Diese Entwicklungen spiegeln die unterschiedlichen Zustände der Lebensräume sowie den variierenden Grad menschlicher Störungen wider. Das Verschwinden der Colobus-Affen aus Tiwi und der Zusammenbruch der Population in Kaya Ukunda deuten auf eine gravierende Verschlechterung der Lebensräume hin und lassen auf ein mögliches lokales Aussterben schließen. Ein gemischtes, aber besorgniserregendes Bild zeigt sich in Kaya Diani: Zwar ist die Population hier von 22 auf 42 Tiere angewachsen, gleichzeitig ist der Wald weiterhin stark durch Holzeinschlag und Brennholzgewinnung belastet. Der Anstieg ist daher nicht als vollständige Erholung zu werten, sondern als Fortbestand unter anhaltendem Druck.

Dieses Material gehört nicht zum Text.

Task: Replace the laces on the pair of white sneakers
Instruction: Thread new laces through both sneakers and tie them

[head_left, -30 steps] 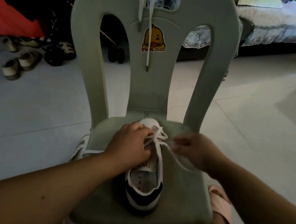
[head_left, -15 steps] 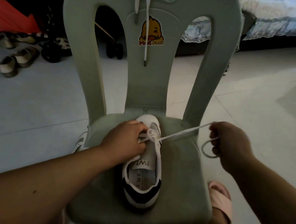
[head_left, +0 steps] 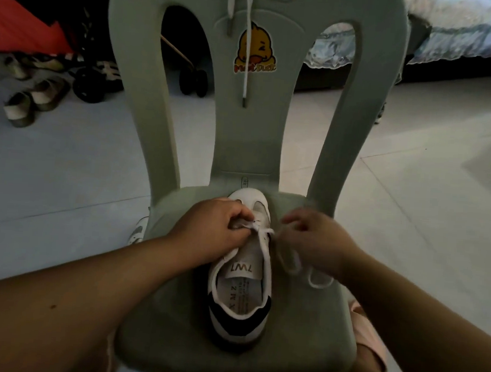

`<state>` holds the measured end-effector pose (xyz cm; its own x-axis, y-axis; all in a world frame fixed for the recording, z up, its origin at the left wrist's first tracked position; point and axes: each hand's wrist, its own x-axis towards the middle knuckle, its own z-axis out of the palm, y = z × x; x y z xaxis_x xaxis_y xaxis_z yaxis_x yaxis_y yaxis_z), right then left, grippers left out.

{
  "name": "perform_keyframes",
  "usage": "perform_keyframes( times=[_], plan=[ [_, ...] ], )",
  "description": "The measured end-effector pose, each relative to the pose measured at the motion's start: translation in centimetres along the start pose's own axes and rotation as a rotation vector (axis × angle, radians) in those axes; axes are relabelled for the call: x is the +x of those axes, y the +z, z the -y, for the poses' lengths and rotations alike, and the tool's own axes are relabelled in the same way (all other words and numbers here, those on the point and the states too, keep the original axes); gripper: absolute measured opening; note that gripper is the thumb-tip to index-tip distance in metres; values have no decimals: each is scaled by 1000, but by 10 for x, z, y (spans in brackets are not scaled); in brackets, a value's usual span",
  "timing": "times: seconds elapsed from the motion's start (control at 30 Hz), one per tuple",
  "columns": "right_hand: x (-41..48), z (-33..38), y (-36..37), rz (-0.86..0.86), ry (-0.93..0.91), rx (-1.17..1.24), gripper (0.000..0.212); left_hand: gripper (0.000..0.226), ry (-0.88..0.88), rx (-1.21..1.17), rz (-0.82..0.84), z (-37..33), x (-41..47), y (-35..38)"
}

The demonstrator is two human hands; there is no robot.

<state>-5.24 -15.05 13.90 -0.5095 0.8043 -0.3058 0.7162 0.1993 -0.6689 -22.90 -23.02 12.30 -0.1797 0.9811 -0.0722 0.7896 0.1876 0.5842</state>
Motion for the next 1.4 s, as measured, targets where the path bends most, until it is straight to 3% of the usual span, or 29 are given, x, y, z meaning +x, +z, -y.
perform_keyframes(
  times=[0.1, 0.2, 0.33, 0.6, 0.67, 0.77, 0.87, 1.03, 1.13, 1.23, 1.33, 1.4],
  plan=[
    [-2, 8, 13, 46, -157, -93, 25, 24, 37, 58, -24, 2, 0, -1],
    [-2, 14, 15, -7, -270, -259, 20, 21, 64, 102, -34, 2, 1, -2],
    [-1, 9, 14, -49, -314, -494, 30, 22, 78, 149, -5, 5, 1, -2],
    [-2, 12, -9, 93, 74, -154, 18, 28, 72, 157, 39, 4, -1, -1],
    [-2, 11, -8, 115, 11, -105, 19, 22, 76, 137, 8, 4, -3, 0],
    [-2, 8, 3, 120, -141, -112, 37, 17, 87, 91, -36, 5, -5, 1],
    [0, 11, 8, 81, -324, -311, 23, 15, 110, 73, -37, 4, -2, 3],
    [4, 18, 11, 125, -362, -527, 28, 17, 106, 101, 15, 1, 2, 1],
    [6, 18, 12, 99, -334, -540, 21, 19, 59, 113, 75, 0, 5, 2],
    [9, 21, 10, 86, -122, -277, 20, 18, -60, 15, 160, -6, 8, 0],
    [8, 27, 8, 293, 408, 485, 25, 12, -185, -61, 217, -14, 12, -6],
    [7, 25, 7, 393, 591, 721, 33, 10, -217, -90, 208, -16, 12, -7]
  ],
)
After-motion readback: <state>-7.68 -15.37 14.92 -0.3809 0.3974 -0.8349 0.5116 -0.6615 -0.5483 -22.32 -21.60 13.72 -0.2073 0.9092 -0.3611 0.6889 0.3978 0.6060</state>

Der Diani-Wald bleibt die wichtigste Hochburg der Art in der Region. Hier ist der Bestand von 370 auf 499 Tiere gestiegen. Dieser positive Trend ist jedoch mit Vorsicht zu betrachten, da auch dieses Waldgebiet zunehmend durch kommerzielle Erschließung und Wohnbauprojekte unter Druck gerät. Der Diani-Wald fungiert somit weiterhin als zentrales Rückzugsgebiet, ist jedoch wachsenden Bedrohungen ausgesetzt.
Insgesamt zeigen die Ergebnisse, dass Colobus-Affen vor allem in wenigen verbliebenen, vergleichsweise intakten Waldrefugien überleben, während Populationen in stärker gestörten und fragmentierten Lebensräumen zurückgehen. Die Daten unterstreichen die dringende Notwendigkeit, den Schutz der Lebensräume zu verstärken, degradierte Flächen zu renaturieren, die Vernetzung der Wälder zu verbessern und Landnutzungsänderungen im gesamten Diani-Kwale-Waldsystem besser zu steuern.